Twenty years ago, AT Forum published an interview with Vincent P. Dole, MD, about his vision for methadone maintenance treatment (MMT). The interview was full of hope that methadone treatment would be better accepted in coming years. But in the past two decades, little has changed, and he would have been disappointed.

19 Aug 2015

Dr. Dole’s hope was that the younger generation of physicians would be better educated about MMT, easing access to treatment and doing away with the stigma associated with medication-assisted treatment for opioid addiction.

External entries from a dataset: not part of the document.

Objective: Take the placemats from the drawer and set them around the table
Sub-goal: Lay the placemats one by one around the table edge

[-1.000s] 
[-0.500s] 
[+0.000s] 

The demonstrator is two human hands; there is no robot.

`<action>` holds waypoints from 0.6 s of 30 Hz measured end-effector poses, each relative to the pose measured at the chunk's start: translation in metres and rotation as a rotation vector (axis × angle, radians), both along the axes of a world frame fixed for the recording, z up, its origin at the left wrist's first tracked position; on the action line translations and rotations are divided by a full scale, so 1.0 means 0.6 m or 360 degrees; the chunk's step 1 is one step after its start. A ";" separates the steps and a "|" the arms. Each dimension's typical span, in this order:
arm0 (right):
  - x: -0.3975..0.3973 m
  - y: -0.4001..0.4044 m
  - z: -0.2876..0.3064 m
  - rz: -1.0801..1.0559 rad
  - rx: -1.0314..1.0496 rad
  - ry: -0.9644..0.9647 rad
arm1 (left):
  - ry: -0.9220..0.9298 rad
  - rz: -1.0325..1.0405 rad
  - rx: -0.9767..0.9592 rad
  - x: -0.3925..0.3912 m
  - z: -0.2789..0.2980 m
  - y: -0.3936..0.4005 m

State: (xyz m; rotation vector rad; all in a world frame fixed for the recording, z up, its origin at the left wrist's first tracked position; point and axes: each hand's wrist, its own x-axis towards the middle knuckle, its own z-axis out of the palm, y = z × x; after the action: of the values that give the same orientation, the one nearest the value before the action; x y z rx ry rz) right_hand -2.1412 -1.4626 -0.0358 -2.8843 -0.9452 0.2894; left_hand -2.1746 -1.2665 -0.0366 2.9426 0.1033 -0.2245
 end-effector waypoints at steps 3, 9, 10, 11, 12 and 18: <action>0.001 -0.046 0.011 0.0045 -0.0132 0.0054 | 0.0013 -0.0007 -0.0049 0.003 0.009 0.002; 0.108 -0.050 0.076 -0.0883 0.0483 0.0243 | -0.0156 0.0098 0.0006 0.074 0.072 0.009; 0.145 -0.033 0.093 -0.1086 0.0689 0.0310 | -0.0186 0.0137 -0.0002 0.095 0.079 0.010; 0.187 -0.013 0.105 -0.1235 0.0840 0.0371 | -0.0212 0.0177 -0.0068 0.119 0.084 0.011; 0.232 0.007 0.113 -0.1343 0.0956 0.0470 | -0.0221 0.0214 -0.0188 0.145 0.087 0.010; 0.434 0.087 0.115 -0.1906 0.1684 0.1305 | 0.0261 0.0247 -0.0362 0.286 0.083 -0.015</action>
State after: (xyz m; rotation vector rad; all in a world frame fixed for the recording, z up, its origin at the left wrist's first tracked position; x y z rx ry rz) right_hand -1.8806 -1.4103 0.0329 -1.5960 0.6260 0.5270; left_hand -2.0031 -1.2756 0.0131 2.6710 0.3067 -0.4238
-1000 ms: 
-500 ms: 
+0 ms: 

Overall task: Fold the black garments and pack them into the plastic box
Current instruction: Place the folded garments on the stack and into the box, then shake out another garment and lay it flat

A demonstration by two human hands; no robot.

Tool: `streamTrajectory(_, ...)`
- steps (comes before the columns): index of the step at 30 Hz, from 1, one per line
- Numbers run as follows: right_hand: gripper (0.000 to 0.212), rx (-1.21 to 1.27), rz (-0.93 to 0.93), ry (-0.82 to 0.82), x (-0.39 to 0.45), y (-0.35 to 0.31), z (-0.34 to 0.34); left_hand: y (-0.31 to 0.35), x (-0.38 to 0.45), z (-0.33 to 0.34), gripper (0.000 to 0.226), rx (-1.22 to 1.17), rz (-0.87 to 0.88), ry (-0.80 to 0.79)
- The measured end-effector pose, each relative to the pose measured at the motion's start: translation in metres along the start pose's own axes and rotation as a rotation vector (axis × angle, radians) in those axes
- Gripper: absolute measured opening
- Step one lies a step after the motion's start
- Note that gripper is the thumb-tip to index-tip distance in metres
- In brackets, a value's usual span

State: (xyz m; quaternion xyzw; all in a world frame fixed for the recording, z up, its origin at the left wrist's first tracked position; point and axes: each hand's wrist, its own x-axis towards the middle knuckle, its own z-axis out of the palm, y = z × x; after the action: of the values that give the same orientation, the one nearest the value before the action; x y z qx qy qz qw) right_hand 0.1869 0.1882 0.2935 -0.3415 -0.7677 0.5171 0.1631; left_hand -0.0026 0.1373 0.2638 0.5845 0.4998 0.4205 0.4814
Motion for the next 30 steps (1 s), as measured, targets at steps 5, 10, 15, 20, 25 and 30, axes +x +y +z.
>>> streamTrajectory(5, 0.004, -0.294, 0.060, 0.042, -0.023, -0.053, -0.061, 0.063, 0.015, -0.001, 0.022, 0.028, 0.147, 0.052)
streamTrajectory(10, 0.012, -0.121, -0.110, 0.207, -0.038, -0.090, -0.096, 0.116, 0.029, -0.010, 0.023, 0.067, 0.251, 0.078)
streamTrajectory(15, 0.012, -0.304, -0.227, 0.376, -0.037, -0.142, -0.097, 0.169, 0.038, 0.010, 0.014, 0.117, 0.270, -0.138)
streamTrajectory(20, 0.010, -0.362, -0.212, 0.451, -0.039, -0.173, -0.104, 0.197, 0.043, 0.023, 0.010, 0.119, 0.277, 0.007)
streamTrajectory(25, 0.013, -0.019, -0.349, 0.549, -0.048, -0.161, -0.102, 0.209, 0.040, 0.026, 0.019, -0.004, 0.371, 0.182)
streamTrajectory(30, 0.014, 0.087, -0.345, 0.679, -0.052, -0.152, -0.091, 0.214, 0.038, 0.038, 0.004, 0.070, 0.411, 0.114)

Heroin addiction came to the attention of Dr. Dole, a researcher at The Rockefeller Institute for Medical Research in New York City, in the early 1960s. (In 1965 the Institute became The Rockefeller University.) Unlike the prevailing viewpoint, which was that addiction was a criminal behaviour issue, or at best a lack of willpower, Dr. Dole proceeded upon the assumption that addiction is a disease. He changed the focus of his laboratory from obesity to heroin addiction, and looked at new pharmacological approaches to heroin addiction.

Depressed Person

In 1963 Dr. Dole recruited psychiatrist Marie Nyswander, MD, who later became his wife, and clinical investigator Mary Jeanne Kreek, MD, and the next year, they started studying heroin addicts. Within six months they established that methadone, a synthetic opioid that had been used for short-term detoxification in a few clinics, could be used as a maintenance medication. Their studies showed that methadone is long-acting, prevents withdrawal symptoms, and relieves craving, while at the same time—at appropriate dosages—blocking the effects of euphoria from heroin and other opioids.